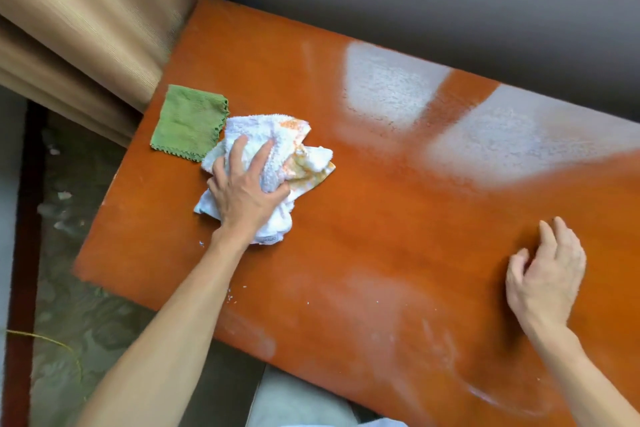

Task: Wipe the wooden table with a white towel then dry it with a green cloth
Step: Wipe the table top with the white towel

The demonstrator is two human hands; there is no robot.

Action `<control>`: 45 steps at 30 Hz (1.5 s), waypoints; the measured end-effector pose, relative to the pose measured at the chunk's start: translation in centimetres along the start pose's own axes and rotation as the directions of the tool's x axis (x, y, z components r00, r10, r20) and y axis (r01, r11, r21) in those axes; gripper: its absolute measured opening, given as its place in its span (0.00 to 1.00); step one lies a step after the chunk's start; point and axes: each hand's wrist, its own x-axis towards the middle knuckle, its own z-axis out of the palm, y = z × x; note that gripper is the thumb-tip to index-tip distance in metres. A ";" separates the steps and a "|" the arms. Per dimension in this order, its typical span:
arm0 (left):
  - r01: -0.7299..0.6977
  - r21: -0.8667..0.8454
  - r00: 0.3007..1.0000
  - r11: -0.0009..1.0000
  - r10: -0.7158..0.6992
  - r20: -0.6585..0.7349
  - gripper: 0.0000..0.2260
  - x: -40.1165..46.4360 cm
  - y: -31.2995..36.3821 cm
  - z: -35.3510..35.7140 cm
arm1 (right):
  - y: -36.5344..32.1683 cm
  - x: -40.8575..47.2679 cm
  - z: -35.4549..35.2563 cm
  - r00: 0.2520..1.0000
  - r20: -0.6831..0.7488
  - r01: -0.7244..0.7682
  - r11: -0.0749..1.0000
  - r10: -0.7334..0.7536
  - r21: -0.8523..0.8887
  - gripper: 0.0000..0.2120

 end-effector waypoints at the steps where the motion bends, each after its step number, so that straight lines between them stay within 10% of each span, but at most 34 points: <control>1: -0.009 0.010 1.000 1.000 0.009 0.007 0.34 0.2 -0.1 0.1 | -2.5 -0.7 0.4 1.000 -0.014 -0.004 1.000 0.004 0.011 0.25; 10: 0.041 -0.031 0.999 0.999 -0.041 -0.011 0.37 -1.7 4.9 2.0 | -22.1 -2.5 8.6 0.984 0.081 0.150 0.985 -0.157 0.081 0.24; 20: -0.334 -0.044 0.943 0.942 0.334 -0.007 0.36 -2.7 6.7 2.9 | -21.4 -2.8 8.7 0.992 0.061 0.106 0.988 -0.113 0.115 0.24; 38: 0.164 -0.108 0.982 0.981 -0.173 -0.077 0.31 1.4 -1.3 -0.3 | -21.9 -2.6 8.3 0.988 0.053 0.141 0.990 -0.142 0.014 0.25; 45: -0.085 -0.046 0.996 0.995 0.086 0.004 0.32 -4.5 4.1 1.4 | -21.6 -2.6 8.4 0.986 0.075 0.148 0.988 -0.150 0.031 0.24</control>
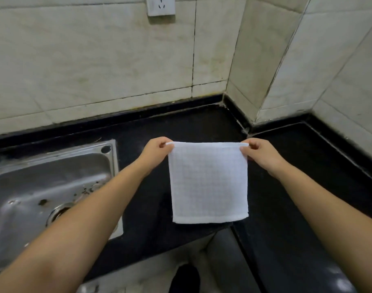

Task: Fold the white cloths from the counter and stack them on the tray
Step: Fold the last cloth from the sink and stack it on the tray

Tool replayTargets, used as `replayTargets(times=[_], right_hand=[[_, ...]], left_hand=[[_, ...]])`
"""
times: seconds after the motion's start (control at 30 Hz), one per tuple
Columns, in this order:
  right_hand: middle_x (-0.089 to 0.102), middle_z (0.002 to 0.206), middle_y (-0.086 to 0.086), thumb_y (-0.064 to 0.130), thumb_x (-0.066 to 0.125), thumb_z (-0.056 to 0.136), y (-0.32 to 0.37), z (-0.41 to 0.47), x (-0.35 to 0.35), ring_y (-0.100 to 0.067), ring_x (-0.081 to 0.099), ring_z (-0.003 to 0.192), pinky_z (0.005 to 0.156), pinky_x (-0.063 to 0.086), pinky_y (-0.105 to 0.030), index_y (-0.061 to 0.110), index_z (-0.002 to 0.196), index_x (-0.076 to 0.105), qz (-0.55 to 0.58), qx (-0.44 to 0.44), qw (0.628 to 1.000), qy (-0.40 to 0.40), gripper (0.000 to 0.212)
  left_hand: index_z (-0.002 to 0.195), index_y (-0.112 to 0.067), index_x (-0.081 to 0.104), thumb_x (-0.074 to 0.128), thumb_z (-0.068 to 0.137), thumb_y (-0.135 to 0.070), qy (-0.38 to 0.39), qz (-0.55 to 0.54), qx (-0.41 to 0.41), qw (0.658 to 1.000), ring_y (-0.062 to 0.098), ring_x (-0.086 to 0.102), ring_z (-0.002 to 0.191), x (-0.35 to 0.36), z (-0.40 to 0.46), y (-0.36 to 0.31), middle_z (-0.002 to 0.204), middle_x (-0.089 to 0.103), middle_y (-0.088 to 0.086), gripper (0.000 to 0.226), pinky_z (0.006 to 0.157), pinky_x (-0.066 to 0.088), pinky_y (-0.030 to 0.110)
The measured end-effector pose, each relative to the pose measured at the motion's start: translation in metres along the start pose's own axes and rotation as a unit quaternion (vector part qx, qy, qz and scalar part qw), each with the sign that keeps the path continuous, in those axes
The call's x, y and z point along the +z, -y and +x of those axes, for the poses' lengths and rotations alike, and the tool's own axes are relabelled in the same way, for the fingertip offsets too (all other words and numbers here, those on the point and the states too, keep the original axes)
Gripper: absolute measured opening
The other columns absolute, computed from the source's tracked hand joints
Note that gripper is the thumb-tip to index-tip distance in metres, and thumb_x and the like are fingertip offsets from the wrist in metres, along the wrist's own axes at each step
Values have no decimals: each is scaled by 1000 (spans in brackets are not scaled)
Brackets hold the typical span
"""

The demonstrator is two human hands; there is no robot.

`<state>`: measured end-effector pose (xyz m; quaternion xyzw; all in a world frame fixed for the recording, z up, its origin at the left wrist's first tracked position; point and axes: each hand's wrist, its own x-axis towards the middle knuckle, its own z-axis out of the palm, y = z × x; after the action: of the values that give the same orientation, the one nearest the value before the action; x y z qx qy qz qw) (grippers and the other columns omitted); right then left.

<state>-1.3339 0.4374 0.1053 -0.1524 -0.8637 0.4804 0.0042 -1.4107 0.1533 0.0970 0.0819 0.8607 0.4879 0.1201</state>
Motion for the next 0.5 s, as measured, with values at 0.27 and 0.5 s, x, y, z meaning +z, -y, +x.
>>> replayTargets(times=[0.27,0.5], right_hand=[[56,99,3,16,55,93,-48,40,24,-13,55,92,74,40,-22,20,90,66,-114,49,992,9,12],[52,96,6,9,64,87,-113,-11,30,-12,47,95,86,39,-23,19,108,72,-232,-54,970,42,24]], left_hand=[[90,-18,67,60,89,-20,11,121,-24,992,12,56,83,37,36,41,91,54,-4,7,67,41,18],[92,-14,67,59,89,-9,30,136,34,990,9,52,78,67,-14,75,95,49,-3,10,71,42,13]])
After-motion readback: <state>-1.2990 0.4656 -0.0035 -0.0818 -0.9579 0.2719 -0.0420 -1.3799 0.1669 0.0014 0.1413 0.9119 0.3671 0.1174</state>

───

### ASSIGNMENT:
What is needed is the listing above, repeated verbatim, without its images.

### YOUR RESPONSE:
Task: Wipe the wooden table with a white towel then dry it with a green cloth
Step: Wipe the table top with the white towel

The demonstrator is two human hands; there is no robot.

Action `<control>`: 45 steps at 30 Hz (1.5 s), waypoints; the measured end-effector pose, relative to the pose measured at the chunk's start: translation in centimetres along the start pose's own axes and rotation as the directions of the tool's x axis (x, y, z components r00, r10, r20) and y axis (r01, r11, r21) in those axes; gripper: its absolute measured opening, given as its place in its span (0.00 to 1.00); step one lies a step after the chunk's start; point and axes: each hand's wrist, its own x-axis towards the middle knuckle, its own z-axis out of the palm, y = z × x; note that gripper is the thumb-tip to index-tip distance in metres. A ";" separates the steps and a "|" the arms. Per dimension in this order, its typical span:
arm0 (left):
  - r01: -0.7299..0.6977
  - r21: -0.8667..0.8454
  - r00: 0.3007..1.0000
  - r11: -0.0009..1.0000
  - r10: -0.7158..0.6992
  - r20: -0.6585..0.7349
  - gripper: 0.0000..0.2260
  - x: -40.1165..46.4360 cm
  - y: -31.2995..36.3821 cm
  - z: -35.3510..35.7140 cm
arm1 (right):
  - y: -36.5344..32.1683 cm
  - x: -40.8575..47.2679 cm
  - z: -35.4549..35.2563 cm
  - r00: 0.2520..1.0000
  - r20: -0.6831..0.7488
  - r01: -0.7244..0.7682
  - r11: -0.0749..1.0000
  - r10: -0.7334..0.7536
  - r21: -0.8523..0.8887
  - gripper: 0.0000..0.2120

 end-effector waypoints at the steps where the motion bends, each after its step number, so that straight lines between them stay within 10% of each span, but at most 34 points: <control>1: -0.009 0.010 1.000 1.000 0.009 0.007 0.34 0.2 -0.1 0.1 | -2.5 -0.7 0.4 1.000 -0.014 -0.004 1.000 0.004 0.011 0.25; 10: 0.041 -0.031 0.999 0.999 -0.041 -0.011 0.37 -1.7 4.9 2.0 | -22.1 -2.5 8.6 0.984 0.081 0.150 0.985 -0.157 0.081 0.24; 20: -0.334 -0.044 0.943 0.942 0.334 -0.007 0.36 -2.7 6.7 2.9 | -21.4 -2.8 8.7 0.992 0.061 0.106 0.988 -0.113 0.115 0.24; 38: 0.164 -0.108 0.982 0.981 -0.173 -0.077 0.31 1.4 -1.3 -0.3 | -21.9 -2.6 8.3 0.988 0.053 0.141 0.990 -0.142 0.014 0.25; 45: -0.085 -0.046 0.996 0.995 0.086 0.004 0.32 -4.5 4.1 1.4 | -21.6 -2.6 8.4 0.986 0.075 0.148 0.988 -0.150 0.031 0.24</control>

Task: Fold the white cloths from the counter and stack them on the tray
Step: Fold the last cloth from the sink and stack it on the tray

Tool replayTargets, used as `replayTargets(times=[_], right_hand=[[_, ...]], left_hand=[[_, ...]])`
"""
times: seconds after the motion's start (control at 30 Hz), one per tuple
Columns, in this order:
  right_hand: middle_x (-0.089 to 0.102), middle_z (0.002 to 0.206), middle_y (-0.086 to 0.086), thumb_y (-0.064 to 0.130), thumb_x (-0.066 to 0.125), thumb_z (-0.056 to 0.136), y (-0.32 to 0.37), z (-0.41 to 0.47), x (-0.35 to 0.35), ring_y (-0.100 to 0.067), ring_x (-0.081 to 0.099), ring_z (-0.003 to 0.192), pinky_z (0.005 to 0.156), pinky_x (-0.063 to 0.086), pinky_y (-0.105 to 0.030), index_y (-0.061 to 0.110), index_z (-0.002 to 0.196), index_x (-0.076 to 0.105), qz (-0.55 to 0.58), qx (-0.44 to 0.44), qw (0.628 to 1.000), qy (-0.40 to 0.40), gripper (0.000 to 0.212)
  left_hand: index_z (-0.002 to 0.195), index_y (-0.112 to 0.067), index_x (-0.081 to 0.104), thumb_x (-0.074 to 0.128), thumb_z (-0.068 to 0.137), thumb_y (-0.135 to 0.070), qy (-0.38 to 0.39), qz (-0.55 to 0.54), qx (-0.41 to 0.41), qw (0.658 to 1.000), ring_y (-0.062 to 0.098), ring_x (-0.086 to 0.102), ring_z (-0.002 to 0.191), x (-0.35 to 0.36), z (-0.40 to 0.46), y (-0.36 to 0.31), middle_z (-0.002 to 0.204), middle_x (-0.089 to 0.103), middle_y (-0.088 to 0.086), gripper (0.000 to 0.226), pinky_z (0.006 to 0.157), pinky_x (-0.066 to 0.088), pinky_y (-0.030 to 0.110)
The measured end-effector pose, each relative to the pose measured at the motion's start: translation in metres along the start pose's own axes and rotation as a unit quaternion (vector part qx, qy, qz and scalar part qw), each with the sign that keeps the path continuous, in those axes
The call's x, y and z point along the +z, -y and +x of those axes, for the poses' lengths and rotations alike, and the tool's own axes are relabelled in the same way, for the fingertip offsets too (all other words and numbers here, those on the point and the states too, keep the original axes)
Gripper: absolute measured opening
The other columns absolute, computed from the source's tracked hand joints
Note that gripper is the thumb-tip to index-tip distance in metres, and thumb_x and the like are fingertip offsets from the wrist in metres, along the wrist's own axes at each step
Values have no decimals: each is scaled by 1000 (spans in brackets are not scaled)
Brackets hold the typical span
"""

The demonstrator is two human hands; there is no robot.

`<state>`: measured end-effector pose (xyz m; quaternion xyzw; all in a world frame fixed for the recording, z up, its origin at the left wrist's first tracked position; point and axes: each hand's wrist, its own x-axis towards the middle knuckle, its own z-axis out of the palm, y = z × x; after the action: of the values that give the same orientation, the one nearest the value before the action; x y z qx qy qz qw) (grippers and the other columns omitted); right then left.

<state>-1.3339 0.4374 0.1053 -0.1524 -0.8637 0.4804 0.0042 -1.4107 0.1533 0.0970 0.0819 0.8607 0.4879 0.1201</state>
Motion for the next 0.5 s, as measured, with values at 0.27 and 0.5 s, x, y, z meaning +z, -y, +x.
>>> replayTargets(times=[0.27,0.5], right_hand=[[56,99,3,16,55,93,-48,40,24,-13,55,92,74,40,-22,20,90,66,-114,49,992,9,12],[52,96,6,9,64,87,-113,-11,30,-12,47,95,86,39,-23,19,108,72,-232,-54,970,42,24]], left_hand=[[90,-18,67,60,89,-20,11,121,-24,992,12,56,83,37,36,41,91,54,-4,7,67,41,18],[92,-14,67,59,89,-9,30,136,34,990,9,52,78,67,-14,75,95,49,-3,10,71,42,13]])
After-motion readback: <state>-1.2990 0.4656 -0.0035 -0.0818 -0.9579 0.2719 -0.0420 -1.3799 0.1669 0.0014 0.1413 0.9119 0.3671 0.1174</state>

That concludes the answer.